Это совсем уж глупо, предположил Лукашин, и что глупо — это я про себя отметил; я многое, очень многое отмечал, я начинал понимать уже, к чему клонятся разговоры, но совсем непонятен стал маршрут, согласованный — это я отметил тоже! — с майором, что слева от меня. Костенецкий сказал полувопросительно: “Заедем?” — и майор кивнул, соглашаясь. Лукашин вел машину не прямиком в Берлин, а кружным путем, мы катили к северо-востоку и вдруг свернули в сторону. Остановились. Все молчали. Начальники вылезли из “виллиса”, за ними и я.
Мы оказались на пригорке, под нами расстилался пустырь, обнесенный проволокой, вдоль которой похаживали автоматчики, само же околюченное пространство заполняли какие-то серенькие кучки, рассмотреть которые я не мог, потому что “виллис” был открытым, пыль подпортила мне зрение, да и солнышко светило прямо в глаза, и тем не менее я догадался, что это за кучки: это сидели или лежали люди в, кажется, советской военной форме, но без знаков различия.
Пожалуй, не лежали, а сидели на корточках, уткнув лицо в коленки. Неподвижно сидели. Под слепящим мои глаза солнцем. Но Костенецкий и Лукашин что-то все-таки различали на этом поле, которое было будто в кучках коровяка. Они смотрели и недобро молчали. Молчал и я, не зная, что и сказать.

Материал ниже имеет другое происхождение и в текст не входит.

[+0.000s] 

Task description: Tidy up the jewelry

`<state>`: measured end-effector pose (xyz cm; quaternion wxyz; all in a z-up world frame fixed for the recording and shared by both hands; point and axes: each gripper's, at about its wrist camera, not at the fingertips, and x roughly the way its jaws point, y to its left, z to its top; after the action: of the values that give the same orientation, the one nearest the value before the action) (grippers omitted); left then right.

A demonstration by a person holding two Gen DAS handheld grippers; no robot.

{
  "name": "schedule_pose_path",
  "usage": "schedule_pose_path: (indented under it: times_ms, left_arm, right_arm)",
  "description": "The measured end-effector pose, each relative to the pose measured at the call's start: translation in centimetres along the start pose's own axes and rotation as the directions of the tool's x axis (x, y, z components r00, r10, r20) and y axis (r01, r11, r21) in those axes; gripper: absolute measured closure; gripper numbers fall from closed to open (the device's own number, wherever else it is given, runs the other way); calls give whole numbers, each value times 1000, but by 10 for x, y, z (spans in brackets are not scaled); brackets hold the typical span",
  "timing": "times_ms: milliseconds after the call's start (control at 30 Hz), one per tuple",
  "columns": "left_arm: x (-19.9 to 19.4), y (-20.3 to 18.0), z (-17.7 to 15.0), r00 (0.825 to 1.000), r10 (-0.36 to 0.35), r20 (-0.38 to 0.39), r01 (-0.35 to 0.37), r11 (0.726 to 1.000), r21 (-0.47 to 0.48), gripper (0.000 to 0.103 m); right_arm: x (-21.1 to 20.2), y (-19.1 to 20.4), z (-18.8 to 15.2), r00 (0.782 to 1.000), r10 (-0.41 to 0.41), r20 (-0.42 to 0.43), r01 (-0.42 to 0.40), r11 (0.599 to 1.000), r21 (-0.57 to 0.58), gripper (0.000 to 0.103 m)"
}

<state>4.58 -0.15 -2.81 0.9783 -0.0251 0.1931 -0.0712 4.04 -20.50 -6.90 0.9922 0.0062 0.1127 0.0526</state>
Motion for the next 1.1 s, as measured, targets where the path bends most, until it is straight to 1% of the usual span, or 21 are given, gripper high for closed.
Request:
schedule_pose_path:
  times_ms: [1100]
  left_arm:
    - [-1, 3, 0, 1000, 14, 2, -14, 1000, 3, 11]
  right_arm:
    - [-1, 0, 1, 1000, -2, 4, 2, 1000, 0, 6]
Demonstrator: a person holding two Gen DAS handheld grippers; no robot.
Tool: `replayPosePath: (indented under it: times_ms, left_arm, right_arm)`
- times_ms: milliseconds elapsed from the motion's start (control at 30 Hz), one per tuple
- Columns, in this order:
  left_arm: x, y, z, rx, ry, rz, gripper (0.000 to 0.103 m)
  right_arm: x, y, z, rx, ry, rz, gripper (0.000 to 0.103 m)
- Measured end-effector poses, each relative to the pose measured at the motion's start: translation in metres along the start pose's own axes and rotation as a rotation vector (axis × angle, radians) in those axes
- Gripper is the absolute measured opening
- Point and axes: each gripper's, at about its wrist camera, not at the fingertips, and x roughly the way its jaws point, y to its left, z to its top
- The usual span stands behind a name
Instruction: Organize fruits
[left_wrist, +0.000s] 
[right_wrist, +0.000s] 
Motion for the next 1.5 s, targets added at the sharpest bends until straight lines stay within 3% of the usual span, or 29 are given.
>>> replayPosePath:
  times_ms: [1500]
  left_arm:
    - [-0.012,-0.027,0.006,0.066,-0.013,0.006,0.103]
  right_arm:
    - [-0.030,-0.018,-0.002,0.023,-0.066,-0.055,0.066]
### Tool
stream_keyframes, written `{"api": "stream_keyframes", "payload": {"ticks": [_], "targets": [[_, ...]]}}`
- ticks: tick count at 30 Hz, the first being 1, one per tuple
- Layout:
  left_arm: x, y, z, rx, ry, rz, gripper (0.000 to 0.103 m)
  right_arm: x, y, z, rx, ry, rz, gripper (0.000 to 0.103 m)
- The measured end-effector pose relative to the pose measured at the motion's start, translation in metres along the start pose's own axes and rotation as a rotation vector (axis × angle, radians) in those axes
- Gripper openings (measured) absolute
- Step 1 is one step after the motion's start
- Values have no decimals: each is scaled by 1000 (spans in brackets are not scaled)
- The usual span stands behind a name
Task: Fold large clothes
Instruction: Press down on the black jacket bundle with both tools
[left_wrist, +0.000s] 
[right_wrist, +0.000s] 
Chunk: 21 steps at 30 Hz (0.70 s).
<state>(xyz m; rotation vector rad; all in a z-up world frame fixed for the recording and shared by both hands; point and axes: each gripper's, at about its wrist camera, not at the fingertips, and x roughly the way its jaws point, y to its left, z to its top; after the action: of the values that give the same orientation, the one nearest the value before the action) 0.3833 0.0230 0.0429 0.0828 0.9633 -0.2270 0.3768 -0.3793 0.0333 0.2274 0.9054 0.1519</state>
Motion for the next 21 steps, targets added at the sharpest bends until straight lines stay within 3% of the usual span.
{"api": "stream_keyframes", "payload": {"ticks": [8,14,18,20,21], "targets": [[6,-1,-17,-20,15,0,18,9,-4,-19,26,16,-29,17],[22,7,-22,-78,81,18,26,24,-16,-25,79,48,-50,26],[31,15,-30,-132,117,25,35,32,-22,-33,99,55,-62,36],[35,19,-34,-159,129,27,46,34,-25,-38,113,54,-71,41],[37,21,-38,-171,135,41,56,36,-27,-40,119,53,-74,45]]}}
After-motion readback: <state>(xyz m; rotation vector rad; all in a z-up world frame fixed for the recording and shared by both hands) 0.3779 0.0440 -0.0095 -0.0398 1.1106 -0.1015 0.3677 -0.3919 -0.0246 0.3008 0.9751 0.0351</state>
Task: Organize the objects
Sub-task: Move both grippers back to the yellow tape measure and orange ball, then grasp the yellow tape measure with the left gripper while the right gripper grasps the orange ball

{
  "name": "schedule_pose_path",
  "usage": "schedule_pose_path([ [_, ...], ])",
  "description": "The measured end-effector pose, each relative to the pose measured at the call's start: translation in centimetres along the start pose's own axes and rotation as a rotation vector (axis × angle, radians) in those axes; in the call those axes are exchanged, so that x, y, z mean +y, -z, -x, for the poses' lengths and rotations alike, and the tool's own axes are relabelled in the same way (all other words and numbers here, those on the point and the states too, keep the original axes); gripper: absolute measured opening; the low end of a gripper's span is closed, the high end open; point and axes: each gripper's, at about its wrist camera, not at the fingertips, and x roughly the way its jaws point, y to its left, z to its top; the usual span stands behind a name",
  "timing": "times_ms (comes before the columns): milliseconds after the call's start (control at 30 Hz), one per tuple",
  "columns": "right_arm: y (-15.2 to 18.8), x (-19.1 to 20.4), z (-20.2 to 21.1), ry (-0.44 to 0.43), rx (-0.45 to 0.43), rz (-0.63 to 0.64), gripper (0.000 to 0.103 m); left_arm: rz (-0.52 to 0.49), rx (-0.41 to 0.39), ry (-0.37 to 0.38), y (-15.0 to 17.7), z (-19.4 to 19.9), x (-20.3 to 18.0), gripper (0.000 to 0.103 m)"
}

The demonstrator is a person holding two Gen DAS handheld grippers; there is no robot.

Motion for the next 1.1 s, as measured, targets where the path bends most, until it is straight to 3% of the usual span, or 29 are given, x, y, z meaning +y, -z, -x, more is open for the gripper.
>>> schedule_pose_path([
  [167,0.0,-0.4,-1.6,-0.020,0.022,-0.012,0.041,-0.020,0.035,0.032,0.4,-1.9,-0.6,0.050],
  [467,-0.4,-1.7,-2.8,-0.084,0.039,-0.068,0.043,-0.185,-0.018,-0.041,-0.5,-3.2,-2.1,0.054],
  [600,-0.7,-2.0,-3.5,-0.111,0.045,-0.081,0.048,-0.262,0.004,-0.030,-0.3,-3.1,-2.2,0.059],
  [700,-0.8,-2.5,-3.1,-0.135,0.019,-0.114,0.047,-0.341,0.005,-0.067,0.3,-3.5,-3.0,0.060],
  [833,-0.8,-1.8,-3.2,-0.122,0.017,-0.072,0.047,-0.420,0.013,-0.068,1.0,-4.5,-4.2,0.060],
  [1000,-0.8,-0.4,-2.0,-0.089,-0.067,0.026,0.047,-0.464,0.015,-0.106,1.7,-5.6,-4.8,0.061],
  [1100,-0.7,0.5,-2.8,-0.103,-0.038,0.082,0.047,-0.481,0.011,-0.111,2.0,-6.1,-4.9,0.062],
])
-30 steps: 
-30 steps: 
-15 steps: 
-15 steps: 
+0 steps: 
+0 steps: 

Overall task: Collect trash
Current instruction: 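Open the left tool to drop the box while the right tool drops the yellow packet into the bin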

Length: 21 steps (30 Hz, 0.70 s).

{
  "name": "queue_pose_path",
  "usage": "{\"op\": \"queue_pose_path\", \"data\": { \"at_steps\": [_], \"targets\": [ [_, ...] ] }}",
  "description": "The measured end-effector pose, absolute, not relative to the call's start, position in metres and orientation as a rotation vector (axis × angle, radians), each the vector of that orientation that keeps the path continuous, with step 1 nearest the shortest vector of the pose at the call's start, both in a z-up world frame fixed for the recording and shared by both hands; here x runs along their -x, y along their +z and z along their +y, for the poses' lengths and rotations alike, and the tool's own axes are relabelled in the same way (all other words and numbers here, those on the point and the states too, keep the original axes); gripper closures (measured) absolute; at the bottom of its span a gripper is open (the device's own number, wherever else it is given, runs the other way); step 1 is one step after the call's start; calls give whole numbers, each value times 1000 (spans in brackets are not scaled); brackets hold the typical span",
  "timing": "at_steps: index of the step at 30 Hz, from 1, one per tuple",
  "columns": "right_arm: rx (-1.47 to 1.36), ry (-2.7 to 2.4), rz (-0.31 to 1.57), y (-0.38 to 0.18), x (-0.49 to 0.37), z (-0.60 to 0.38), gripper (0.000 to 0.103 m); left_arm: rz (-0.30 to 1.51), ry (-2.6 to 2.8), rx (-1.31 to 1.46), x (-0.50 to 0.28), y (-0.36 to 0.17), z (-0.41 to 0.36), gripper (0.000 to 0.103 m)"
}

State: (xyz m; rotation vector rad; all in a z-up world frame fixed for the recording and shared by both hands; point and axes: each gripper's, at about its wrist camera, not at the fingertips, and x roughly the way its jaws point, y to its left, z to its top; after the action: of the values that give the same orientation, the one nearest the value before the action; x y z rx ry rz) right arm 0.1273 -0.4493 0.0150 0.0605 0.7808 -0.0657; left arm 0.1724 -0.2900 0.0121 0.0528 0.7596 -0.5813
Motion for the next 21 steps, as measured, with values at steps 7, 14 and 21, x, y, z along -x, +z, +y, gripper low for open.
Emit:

— Ну вот, — вздохнул Костенецкий. — Простились, значит.
Поехали дальше. “С кем простились?” — надо бы спросить, но я не спрашивал, потому что переваривал в себе ощущения от соседа, майора, от которого веяло опасностью. Майор никакого внимания не обращал ни на меня, ни на моих начальников, но, похоже, Лукашина принимал за своего шофера, а меня и Костенецкого — за незнакомых ему людей, временных, случайных попутчиков: знать их он не знает и забудет, когда они попросят остановить машину и выйдут, поблагодарив или просто хлопнув дверцей; на дорогах Германии таких голосующих было полно.
Поехали дальше — и разговор о моем будущем продолжился, причем ни в одном варианте этого будущего демобилизация не упоминалась. Дверь туда, к продолжению жизни рядом с матерью и Этери, захлопнута была перед носом, о такой жизни начальники мои и словечком не обмолвились. Зато вовсю толковали о службе, которая не может завершиться, ибо назревает война с Японией, и быть бы мне на ней, войне этой, если бы... Нет, что-то начальники недоговаривали, они — мои уши были настороже — и фамилии моей будто не знали, говорили о безымянном старшем лейтенанте.
Вдруг Костенецкому пришла в голову ошеломляющая по простоте мысль:
— Слушай, как это я раньше не подумал... Высшие разведывательные курсы!
Лукашину это понравилось, но не настолько, чтоб безоговорочно поддержать полковника. Выразил сомнение: возраст! Скоро, конечно, двадцать, но по виду — сущий младенец. С него сорви погоны, дай другую гимнастерку — и только что отмобилизованный школьник, более того, боец народного ополчения!
Я боялся пошевелиться, настолько дико звучали слова вроде бы взрослого человека. Какой школьник? Какое народное ополчение? И вторая дверь захлопнулась!
Полковник не унимался, еще одна идея озарила его, еще одна калитка ему увиделась: военно-дипломатическая академия! Да, да, есть такая, в прошлом году образована, условия приема вполне для молодого офицера подходящие, особенно если он знает хоть один язык, в данном случае — немецкий.
Воротца эти захлопнул Лукашин. Среднее образование необходимо, напомнил он, оно, конечно, имеется, но свидетельство об окончании школы утеряно, и пока его восстановишь, к началу сессии он не успеет.
— Успеет! — не поверил полковник. — Напишем в военкомат по месту призыва, найдут школу, подтвердят...
— Не подтвердят, — сказал Лукашин. — Туда три похоронки на него пришли. В военкомате ни словечка о нем, а школа сгорела, и все документы в ней тоже.